Yields.jl has evolved into FinanceModels.jl. The benefits are:

This blog post describes the conceptual overview and motivation for the change.

Finance Models Overview

FinanceModels.jl provides a set of composable contracts, models, and functions that allow for modeling of both simple and complex financial instruments. The resulting models, such as discount rates or term structures, can then be used across the JuliaActuary ecosystem to perform actuarial and financial analysis.

A conceptual sketch of FinanceModels.jl

1. Cashflow - a fundamental financial type

Say you wanted to model a contract that paid quarterly payments, and those payments occurred starting 15 days from the valuation date (first payment time = 15/365 = 0.057)

Previously, you had two options:

  1. Choose a discrete timestep to model (e.g. monthly, quarterly, annual) and then lump the cashflows into those timesteps. E.g. with monthly timesteps of a unit payment of our contract, it might look like: [1,0,0,1,0,0...]
  2. Keep track of two vectors: one for the payment and one for the times. In this case, that might look like: cfs = [1,1,...];times = [0.057, 0.307...]

The former has inaccuracies due to the simplified timing and logical complication related to mapping the contracts natural periodicity into an arbitrary modeling choice. The latter becomes unwieldy and fails to take advantage of Julia’s type system.

The new solution: Cashflows. Our example above would become: [Cashflow(1,0.057), Cashflow(1,0.307),...]

2. Contracts - A composable way to represent financial instruments

Contracts are a composable way to represent financial instruments. They are, in essence, anything that is a collection of cashflows. Contracts can be combined to represent more complex instruments. For example, a bond can be represented as a collection of cashflows that correspond to the coupon payments and the principal repayment.

Examples:

  • a Cashflow
  • Bonds:
    • Bond.Fixed, Bond.Floating
  • Options:
    • Option.EuroCall and Option.EuroPut
  • Compositional contracts:
    • Forwardto represent an instrument that is relative to a forward point in time.
    • Composite to represent the combination of two other instruments.

In the future, this notion may be extended to liabilities (e.g. insurance policies in LifeContingencies.jl)

Creating a new Contract

A contract is anything that creates a vector of Cashflows when collected. For example, let’s create a bond which only pays down principle and offers no coupons.
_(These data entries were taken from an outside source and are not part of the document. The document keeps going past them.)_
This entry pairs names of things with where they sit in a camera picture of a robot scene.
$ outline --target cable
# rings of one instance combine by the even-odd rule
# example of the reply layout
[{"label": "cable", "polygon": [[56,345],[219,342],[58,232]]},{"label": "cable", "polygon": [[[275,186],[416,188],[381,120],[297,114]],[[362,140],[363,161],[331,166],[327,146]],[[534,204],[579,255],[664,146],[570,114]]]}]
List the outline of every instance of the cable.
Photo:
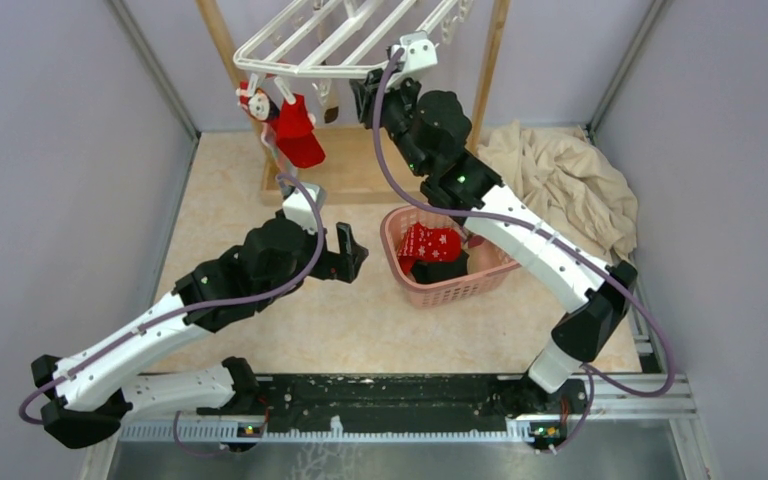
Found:
[{"label": "cable", "polygon": [[402,200],[406,201],[407,203],[419,209],[425,210],[426,212],[436,213],[438,215],[446,215],[449,217],[487,218],[487,219],[496,220],[499,222],[507,222],[512,225],[518,225],[520,227],[531,230],[534,233],[545,238],[546,240],[552,242],[552,244],[554,244],[556,247],[561,249],[561,251],[571,256],[576,261],[578,261],[579,263],[586,266],[587,268],[595,272],[597,275],[602,277],[603,280],[605,280],[609,285],[611,285],[618,292],[620,292],[623,297],[628,299],[629,303],[631,303],[634,306],[634,308],[637,309],[638,312],[640,312],[640,314],[646,320],[646,323],[648,323],[649,326],[652,328],[652,331],[655,332],[655,335],[658,337],[658,340],[660,340],[661,346],[664,349],[664,356],[666,357],[666,363],[667,363],[667,368],[666,368],[667,378],[664,381],[664,385],[662,385],[661,388],[658,388],[657,390],[654,390],[651,392],[645,392],[645,391],[629,388],[617,382],[616,380],[612,379],[607,374],[603,373],[602,371],[600,371],[599,369],[597,369],[592,365],[588,365],[588,364],[583,365],[584,371],[588,374],[598,375],[602,377],[602,379],[604,379],[606,382],[615,386],[616,388],[626,393],[629,393],[631,395],[636,395],[638,397],[658,397],[667,393],[670,390],[670,388],[672,388],[673,383],[675,383],[675,370],[676,370],[675,359],[673,358],[673,350],[670,345],[670,342],[669,340],[667,340],[663,329],[658,324],[658,321],[655,320],[655,317],[651,313],[649,313],[649,311],[646,309],[646,307],[643,306],[640,300],[638,300],[637,297],[632,295],[632,293],[627,288],[625,288],[620,282],[618,282],[608,272],[596,266],[593,262],[585,258],[583,255],[580,255],[578,252],[575,251],[575,248],[570,247],[569,245],[567,245],[562,241],[559,241],[556,236],[550,234],[545,230],[537,229],[535,225],[529,222],[526,222],[525,220],[521,220],[519,218],[509,217],[507,215],[501,215],[497,213],[451,210],[446,208],[434,207],[432,205],[428,205],[420,202],[419,200],[416,200],[415,198],[411,197],[402,187],[399,186],[399,184],[396,182],[396,179],[393,178],[393,174],[390,173],[390,169],[387,167],[387,161],[384,159],[384,150],[381,147],[381,111],[384,105],[384,94],[386,93],[386,90],[387,90],[386,88],[387,82],[390,81],[390,77],[392,76],[393,72],[396,69],[396,63],[399,61],[399,59],[402,57],[403,54],[404,54],[404,49],[399,49],[393,52],[392,56],[390,57],[390,61],[387,63],[386,68],[384,68],[384,73],[381,75],[381,82],[380,82],[381,87],[378,89],[378,92],[376,92],[375,94],[375,103],[374,103],[374,110],[372,115],[372,143],[373,143],[373,147],[375,148],[375,157],[378,160],[378,166],[381,168],[381,173],[384,174],[384,178],[386,178],[387,183],[390,185],[390,188],[392,188],[393,191],[395,191],[396,194],[398,194],[399,197],[402,198]]},{"label": "cable", "polygon": [[567,426],[567,418],[569,418],[569,400],[565,395],[561,396],[561,427]]},{"label": "cable", "polygon": [[175,418],[172,419],[172,438],[175,440],[175,445],[177,445],[178,448],[183,450],[187,455],[192,455],[198,458],[213,458],[231,451],[227,445],[221,445],[219,450],[216,450],[215,452],[197,452],[195,450],[190,450],[190,448],[181,441],[181,437],[178,435],[178,420],[180,418],[181,411],[178,410],[175,412]]},{"label": "cable", "polygon": [[[567,438],[564,439],[563,443],[558,445],[557,447],[553,446],[549,449],[551,453],[554,453],[555,455],[561,453],[563,449],[567,447],[572,441],[575,439],[575,437],[578,436],[579,432],[581,432],[581,427],[584,426],[584,421],[587,420],[587,417],[590,415],[590,410],[593,408],[593,397],[594,397],[594,389],[596,388],[596,382],[593,381],[593,374],[590,372],[587,373],[587,381],[590,384],[590,395],[587,396],[587,403],[584,404],[584,411],[581,412],[581,418],[578,419],[578,422],[575,424],[574,427],[572,427],[572,431],[567,435]],[[544,452],[544,450],[538,450],[534,449],[536,452]]]},{"label": "cable", "polygon": [[236,305],[245,305],[247,303],[256,303],[256,302],[261,302],[263,300],[268,300],[270,298],[277,297],[287,293],[288,291],[292,290],[296,286],[296,284],[304,280],[305,277],[307,277],[307,275],[313,270],[313,267],[314,265],[316,265],[316,262],[319,260],[319,257],[322,255],[322,250],[324,249],[324,246],[325,246],[325,226],[322,222],[322,215],[320,214],[319,207],[317,206],[316,202],[313,200],[313,197],[310,196],[310,193],[307,191],[306,188],[302,186],[302,183],[296,177],[288,173],[281,173],[275,178],[278,181],[288,180],[302,193],[302,195],[305,197],[305,200],[310,205],[311,210],[313,211],[313,218],[316,221],[316,248],[314,249],[313,256],[310,258],[310,262],[308,262],[308,264],[305,265],[305,267],[302,269],[301,272],[299,272],[298,275],[293,277],[290,281],[288,281],[284,285],[273,288],[268,292],[259,293],[257,295],[250,295],[247,297],[229,298],[224,300],[209,300],[206,302],[194,303],[192,305],[187,305],[182,308],[178,308],[176,310],[172,310],[170,312],[164,313],[151,320],[141,323],[136,328],[137,333],[130,331],[126,334],[123,334],[121,337],[117,338],[110,344],[106,345],[104,348],[100,349],[98,352],[87,357],[81,363],[67,370],[65,375],[54,378],[48,383],[46,383],[45,385],[34,390],[33,393],[28,395],[28,397],[25,398],[25,400],[22,401],[22,404],[19,406],[19,418],[21,418],[25,422],[30,423],[32,425],[42,425],[43,424],[42,419],[34,418],[28,415],[27,410],[31,402],[36,400],[45,392],[65,382],[66,379],[74,377],[77,373],[89,367],[90,365],[92,365],[93,363],[95,363],[96,361],[98,361],[100,358],[104,357],[111,351],[115,350],[117,347],[127,342],[132,337],[135,337],[137,335],[142,335],[148,329],[160,323],[163,323],[166,320],[177,317],[178,315],[181,315],[183,313],[189,313],[196,310],[202,310],[205,308],[232,307]]}]

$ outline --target red christmas stocking
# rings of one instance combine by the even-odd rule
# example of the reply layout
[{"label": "red christmas stocking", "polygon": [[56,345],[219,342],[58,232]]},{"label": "red christmas stocking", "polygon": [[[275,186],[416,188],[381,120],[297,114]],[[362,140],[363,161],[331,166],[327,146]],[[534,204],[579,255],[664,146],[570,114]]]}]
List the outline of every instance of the red christmas stocking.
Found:
[{"label": "red christmas stocking", "polygon": [[407,275],[417,260],[428,263],[454,262],[461,254],[461,237],[452,228],[427,228],[419,223],[405,233],[396,256]]},{"label": "red christmas stocking", "polygon": [[304,96],[295,94],[296,103],[284,102],[275,125],[275,144],[290,162],[299,168],[319,165],[325,151],[313,135],[313,124],[307,117]]}]

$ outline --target red sock
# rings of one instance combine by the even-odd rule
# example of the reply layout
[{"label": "red sock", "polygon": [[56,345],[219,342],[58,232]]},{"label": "red sock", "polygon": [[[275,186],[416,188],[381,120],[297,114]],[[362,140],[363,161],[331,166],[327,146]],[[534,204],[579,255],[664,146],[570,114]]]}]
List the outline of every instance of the red sock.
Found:
[{"label": "red sock", "polygon": [[461,237],[452,228],[427,228],[411,225],[402,239],[396,255],[399,266],[407,275],[417,260],[428,263],[454,262],[461,253]]}]

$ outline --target white clip
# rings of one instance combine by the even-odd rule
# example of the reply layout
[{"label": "white clip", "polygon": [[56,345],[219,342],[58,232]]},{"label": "white clip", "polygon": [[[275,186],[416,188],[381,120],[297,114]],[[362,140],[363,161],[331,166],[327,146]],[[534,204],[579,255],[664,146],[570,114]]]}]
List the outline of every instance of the white clip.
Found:
[{"label": "white clip", "polygon": [[281,92],[281,96],[284,97],[284,101],[290,105],[294,105],[296,103],[296,95],[290,90],[287,82],[281,77],[275,77],[274,82],[275,86],[278,87],[278,91]]},{"label": "white clip", "polygon": [[458,17],[453,16],[443,20],[443,26],[440,28],[443,33],[443,43],[449,45],[455,39],[455,32],[458,30]]},{"label": "white clip", "polygon": [[346,15],[349,18],[353,18],[355,12],[357,12],[357,4],[355,3],[355,0],[343,0],[343,6],[346,7]]},{"label": "white clip", "polygon": [[[537,231],[540,230],[540,228],[542,227],[543,227],[543,221],[541,220],[537,222],[536,225],[534,225],[534,229],[531,230],[531,234],[532,235],[537,234]],[[560,233],[558,231],[555,231],[555,233],[553,233],[552,236],[546,240],[546,243],[544,243],[543,246],[540,247],[540,250],[537,250],[536,252],[534,252],[534,256],[531,257],[531,261],[528,262],[528,265],[523,265],[523,267],[525,267],[526,270],[530,269],[531,266],[534,264],[534,262],[536,262],[537,259],[540,258],[540,255],[543,254],[543,251],[546,250],[546,248],[549,247],[549,245],[552,245],[553,243],[555,243],[555,239],[558,238],[559,235]]]},{"label": "white clip", "polygon": [[299,15],[298,17],[295,17],[290,21],[290,23],[293,25],[293,30],[298,30],[299,27],[301,27],[304,22],[305,22],[304,15]]},{"label": "white clip", "polygon": [[249,86],[246,89],[246,97],[252,98],[257,92],[257,84],[260,81],[260,77],[256,73],[249,75]]},{"label": "white clip", "polygon": [[313,84],[313,89],[316,90],[316,96],[319,99],[320,105],[325,105],[328,101],[328,95],[331,94],[331,79],[323,78],[319,80],[319,83]]},{"label": "white clip", "polygon": [[472,1],[473,0],[460,0],[458,3],[458,20],[460,20],[461,23],[466,21],[469,12],[472,11]]}]

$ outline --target metal floor plate
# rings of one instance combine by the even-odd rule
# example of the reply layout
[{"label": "metal floor plate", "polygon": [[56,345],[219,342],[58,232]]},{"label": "metal floor plate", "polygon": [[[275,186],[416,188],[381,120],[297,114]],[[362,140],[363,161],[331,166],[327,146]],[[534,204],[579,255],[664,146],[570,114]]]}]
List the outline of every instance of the metal floor plate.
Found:
[{"label": "metal floor plate", "polygon": [[[215,444],[191,448],[210,451]],[[264,443],[196,458],[169,442],[120,442],[110,480],[685,478],[665,420],[592,421],[560,455],[512,443]]]}]

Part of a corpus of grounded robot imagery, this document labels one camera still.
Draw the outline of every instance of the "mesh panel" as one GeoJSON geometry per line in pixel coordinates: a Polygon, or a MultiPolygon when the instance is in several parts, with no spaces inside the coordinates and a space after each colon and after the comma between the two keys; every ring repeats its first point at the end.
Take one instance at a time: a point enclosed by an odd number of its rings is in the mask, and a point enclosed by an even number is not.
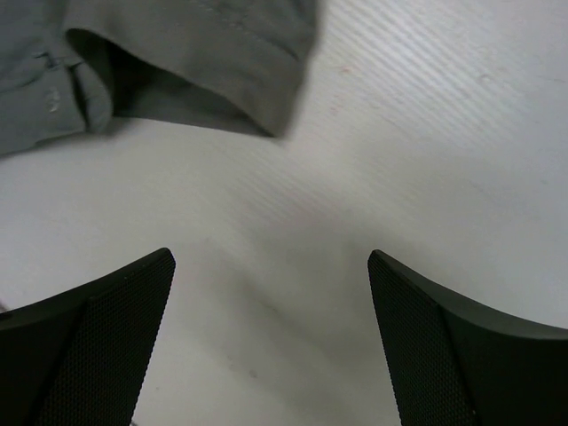
{"type": "Polygon", "coordinates": [[[378,255],[369,273],[403,426],[476,425],[440,308],[378,255]]]}
{"type": "Polygon", "coordinates": [[[36,426],[127,426],[174,271],[163,256],[86,304],[36,426]]]}

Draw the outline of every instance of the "gray fabric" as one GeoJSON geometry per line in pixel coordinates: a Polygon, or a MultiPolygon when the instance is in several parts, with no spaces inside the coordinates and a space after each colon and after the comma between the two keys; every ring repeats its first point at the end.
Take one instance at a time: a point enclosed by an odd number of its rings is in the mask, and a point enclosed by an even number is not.
{"type": "Polygon", "coordinates": [[[0,154],[113,114],[278,136],[316,0],[0,0],[0,154]]]}

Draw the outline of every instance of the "black plastic piece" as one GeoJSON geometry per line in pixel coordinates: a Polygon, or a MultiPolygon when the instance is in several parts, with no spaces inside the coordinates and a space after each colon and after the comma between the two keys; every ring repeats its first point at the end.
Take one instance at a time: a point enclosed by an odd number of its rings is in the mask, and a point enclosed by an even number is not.
{"type": "Polygon", "coordinates": [[[128,426],[174,269],[162,248],[0,314],[0,425],[128,426]]]}
{"type": "Polygon", "coordinates": [[[568,330],[479,304],[378,250],[368,267],[403,426],[568,425],[568,330]]]}

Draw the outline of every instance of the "white table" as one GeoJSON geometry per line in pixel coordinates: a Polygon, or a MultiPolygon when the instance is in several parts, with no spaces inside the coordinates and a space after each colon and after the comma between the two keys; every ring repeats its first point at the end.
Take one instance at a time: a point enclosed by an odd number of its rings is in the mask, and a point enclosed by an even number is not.
{"type": "Polygon", "coordinates": [[[374,248],[568,327],[568,3],[327,6],[285,141],[132,121],[0,159],[11,307],[176,255],[140,426],[398,424],[374,248]]]}

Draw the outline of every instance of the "seam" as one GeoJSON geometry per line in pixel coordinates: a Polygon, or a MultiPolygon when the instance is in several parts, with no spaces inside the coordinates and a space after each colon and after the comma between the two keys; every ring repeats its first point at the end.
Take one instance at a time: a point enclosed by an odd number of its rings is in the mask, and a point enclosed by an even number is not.
{"type": "Polygon", "coordinates": [[[244,24],[243,21],[249,16],[250,10],[256,4],[256,0],[252,0],[250,2],[248,7],[245,9],[245,11],[244,11],[241,19],[239,20],[239,22],[231,22],[229,19],[227,19],[225,16],[223,16],[218,9],[215,9],[212,6],[205,4],[204,0],[189,0],[189,2],[192,3],[192,4],[195,4],[196,6],[198,6],[200,8],[202,8],[204,11],[207,11],[209,13],[216,15],[216,17],[218,17],[226,26],[233,28],[233,29],[236,29],[237,31],[241,31],[241,33],[251,37],[253,40],[256,40],[258,43],[264,44],[267,47],[270,47],[271,49],[275,49],[276,51],[278,51],[281,54],[286,54],[286,56],[292,55],[292,57],[294,59],[296,58],[296,55],[292,51],[290,51],[288,49],[284,49],[282,47],[279,47],[277,45],[274,45],[274,44],[264,40],[262,37],[260,37],[257,33],[252,31],[249,27],[247,27],[244,24]]]}
using FinanceModels,FinanceCore

# Transducers is used to provide a more powerful, composable way to construct collections than the basic iteration interface
using Transducers: __foldl__, @next, complete

"""
A bond which pays down its par (one unit) in equal payments. 
"""
struct PrincipalOnlyBond{F<:FinanceCore.Frequency} <: FinanceModels.Bond.AbstractBond
    frequency::F
    maturity::Float64
end

# We extend the interface to say what should happen as the bond is projected
# There's two parts to customize:
# 1. any initialization or state to keep track of
# 2. The loop where we decide what gets returned at each timestep
function Transducers.__foldl__(rf, val, p::Projection{C,M,K}) where {C<:PrincipalOnlyBond,M,K}
    # initialization stuff
    b = p.contract # the contract within a projection
    ts = Bond.coupon_times(b) # works since it's a FinanceModels.Bond.AbstractBond with a frequency and maturity
    pmt = 1 / length(ts)

    for t in ts
        # the loop which returns a value
        cf = Cashflow(pmt, t)
        val = @next(rf, val, cf) # the value to return is the last argument
    end
    return complete(rf, val)
end

That’s it! then we can use this contract to fitting models, create projections, quotes, etc. Here we simply collect the bond into an array of cashflows:

julia> PrincipalOnlyBond(Periodic(2),5.) |> collect
10-element Vector{Cashflow{Float64, Float64}}:
 Cashflow{Float64, Float64}(0.1, 0.5)
 Cashflow{Float64, Float64}(0.1, 1.0)
 Cashflow{Float64, Float64}(0.1, 1.5)
 Cashflow{Float64, Float64}(0.1, 2.0)
 Cashflow{Float64, Float64}(0.1, 2.5)
 Cashflow{Float64, Float64}(0.1, 3.0)
 Cashflow{Float64, Float64}(0.1, 3.5)
 Cashflow{Float64, Float64}(0.1, 4.0)
 Cashflow{Float64, Float64}(0.1, 4.5)
 Cashflow{Float64, Float64}(0.1, 5.0)

Note that all contracts in FinanceModels.jl are currently unit contracts in that they assume a unit par value. Scale assets down to unit values before constructing the default contracts.

More complex Contracts

When the cashflow depends on a model. An example of this is a floating bond where the coupon paid depends on a view of forward rates. See Section 6 - Projections for how this is handled.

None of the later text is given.